Der Welleneffekt hat gerade erst begonnen
Was wir gerade erleben, ist kein normaler Marktzyklus. Es ist eine strukturelle Verschiebung. Die Speicherhersteller verdienen mit KI-Speicher deutlich mehr als mit Standardprodukten – und investieren entsprechend. Neue Fabriken brauchen Jahre, bis sie in Serie produzieren. Der Phison-Chef rechnet damit, dass kleinere Hersteller von Elektronikgeräten 2026 vom Markt verschwinden könnten, weil sie schlicht keinen Speicher mehr bekommen. Er erwartet außerdem, dass die weltweite Smartphone-Produktion um 200 bis 250 Millionen Geräte pro Jahr sinkt – das wären bis zu 20 Prozent weniger.
Micron hat bereits seine Verbrauchermarke Crucial eingestellt, um die Kapazitäten komplett auf Großkunden und KI-Rechenzentren umzulenken.
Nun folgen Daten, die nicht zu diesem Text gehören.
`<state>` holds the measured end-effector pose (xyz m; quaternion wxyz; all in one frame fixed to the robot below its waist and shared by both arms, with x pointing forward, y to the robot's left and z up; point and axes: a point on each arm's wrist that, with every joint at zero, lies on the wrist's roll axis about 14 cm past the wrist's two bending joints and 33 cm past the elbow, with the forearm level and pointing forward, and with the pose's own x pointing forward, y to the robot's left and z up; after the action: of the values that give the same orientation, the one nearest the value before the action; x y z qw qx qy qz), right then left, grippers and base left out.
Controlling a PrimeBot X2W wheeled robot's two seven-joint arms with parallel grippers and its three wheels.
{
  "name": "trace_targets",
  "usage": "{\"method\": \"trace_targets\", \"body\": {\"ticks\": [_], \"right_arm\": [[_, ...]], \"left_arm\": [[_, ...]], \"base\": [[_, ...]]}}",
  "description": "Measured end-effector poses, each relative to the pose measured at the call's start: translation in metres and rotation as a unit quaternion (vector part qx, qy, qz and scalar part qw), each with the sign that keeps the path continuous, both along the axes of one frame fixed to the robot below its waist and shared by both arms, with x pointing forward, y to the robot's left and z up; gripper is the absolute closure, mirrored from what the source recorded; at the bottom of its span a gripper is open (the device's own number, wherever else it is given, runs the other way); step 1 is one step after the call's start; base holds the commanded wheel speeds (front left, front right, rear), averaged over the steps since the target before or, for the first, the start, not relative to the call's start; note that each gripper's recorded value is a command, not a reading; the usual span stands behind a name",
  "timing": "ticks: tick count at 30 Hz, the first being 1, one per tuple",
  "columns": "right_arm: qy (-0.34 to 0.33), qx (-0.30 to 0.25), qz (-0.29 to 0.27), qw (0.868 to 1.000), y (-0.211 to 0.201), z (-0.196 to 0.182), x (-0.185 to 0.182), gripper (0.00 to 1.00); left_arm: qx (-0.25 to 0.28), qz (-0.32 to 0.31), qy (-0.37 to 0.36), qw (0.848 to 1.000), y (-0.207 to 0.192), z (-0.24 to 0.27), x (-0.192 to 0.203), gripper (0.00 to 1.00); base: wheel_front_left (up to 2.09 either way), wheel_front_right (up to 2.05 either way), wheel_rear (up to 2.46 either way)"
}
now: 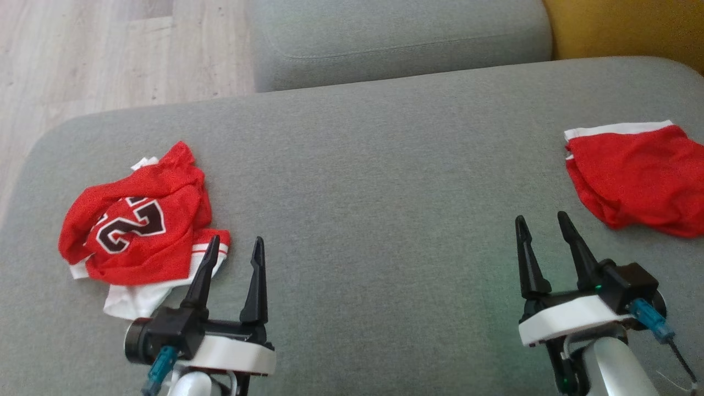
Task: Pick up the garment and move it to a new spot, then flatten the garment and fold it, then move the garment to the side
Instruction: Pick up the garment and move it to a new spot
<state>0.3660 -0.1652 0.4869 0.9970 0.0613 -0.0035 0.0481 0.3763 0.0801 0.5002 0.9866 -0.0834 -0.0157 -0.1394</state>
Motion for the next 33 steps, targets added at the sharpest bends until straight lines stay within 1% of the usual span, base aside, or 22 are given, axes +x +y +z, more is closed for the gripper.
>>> {"method": "trace_targets", "body": {"ticks": [4,7,13,19,26,30,33], "right_arm": [[-0.005,0.001,0.014,1.0,0.009,0.003,0.004,0.0],[-0.011,0.003,0.044,0.999,0.03,0.007,0.008,0.0],[0.004,0.012,0.097,0.995,0.066,-0.003,0.003,0.0],[0.006,0.018,0.159,0.987,0.107,-0.002,0.003,0.0],[0.006,0.023,0.222,0.975,0.15,0.001,0.001,0.0],[0.005,0.025,0.244,0.969,0.165,0.003,-0.001,0.0],[0.006,0.025,0.248,0.968,0.168,0.003,-0.002,0.0]], "left_arm": [[0.0,0.011,-0.001,1.0,0.007,0.001,-0.002,0.0],[0.0,0.029,-0.003,1.0,0.019,0.002,-0.006,0.0],[0.002,0.067,-0.005,0.998,0.045,0.003,-0.018,0.0],[0.005,0.115,0.001,0.993,0.075,-0.002,-0.039,0.0],[0.01,0.163,0.005,0.987,0.104,-0.007,-0.066,0.0],[0.01,0.181,0.007,0.983,0.113,-0.009,-0.076,0.0],[0.01,0.184,0.008,0.983,0.116,-0.01,-0.078,0.0]], "base": [[0.0,0.0,0.0],[0.0,0.0,0.0],[0.0,0.0,0.0],[0.0,0.0,0.0],[0.0,0.0,0.0],[0.0,0.0,0.0],[0.0,0.0,0.0]]}}
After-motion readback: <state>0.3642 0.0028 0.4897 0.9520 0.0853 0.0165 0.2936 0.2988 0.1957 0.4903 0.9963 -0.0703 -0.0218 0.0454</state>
Die beliebte Sandisk Extreme Pro mit 128 GB hat sich seit Sommer 2025 im Preis verdoppelt. Und selbst Festplatten sind betroffen: Western Digital hat bestätigt, dass die gesamte HDD-Produktion für 2026 bereits ausverkauft ist.
Was du jetzt tun kannst
Falls du demnächst eine Speicherkarte brauchst: Kauf sie jetzt. Ernsthaft. Die Sony-Karten sind bei europäischen Händlern aktuell noch verfügbar und noch nicht dramatisch teurer geworden – aber das wird sich ändern, sobald die Lagerbestände schrumpfen. Dasselbe gilt für SSDs, RAM-Module und eigentlich jede Form von Speicher.
Falls du eine neue SSD für deinen PC oder dein Notebook geplant hast: Auch hier gilt, dass Warten keine gute Strategie ist. Die Zeiten, in denen Speicher von Quartal zu Quartal billiger wurde, sind vorerst vorbei.
Und wenn du dich fragst, warum dein nächstes Smartphone, dein nächster Laptop oder deine nächste Spielkonsole teurer wird als erwartet: Es liegt nicht an Gier der Hersteller. Es liegt daran, dass die KI-Industrie gerade den weltweiten Speichermarkt leerkauft – und alle anderen die Zeche zahlen.
Die Ironie dabei: Dieselbe KI, die dir im Alltag das Leben erleichtern soll, sorgt gerade dafür, dass die Hardware, auf der sie läuft, für alle anderen unbezahlbar wird.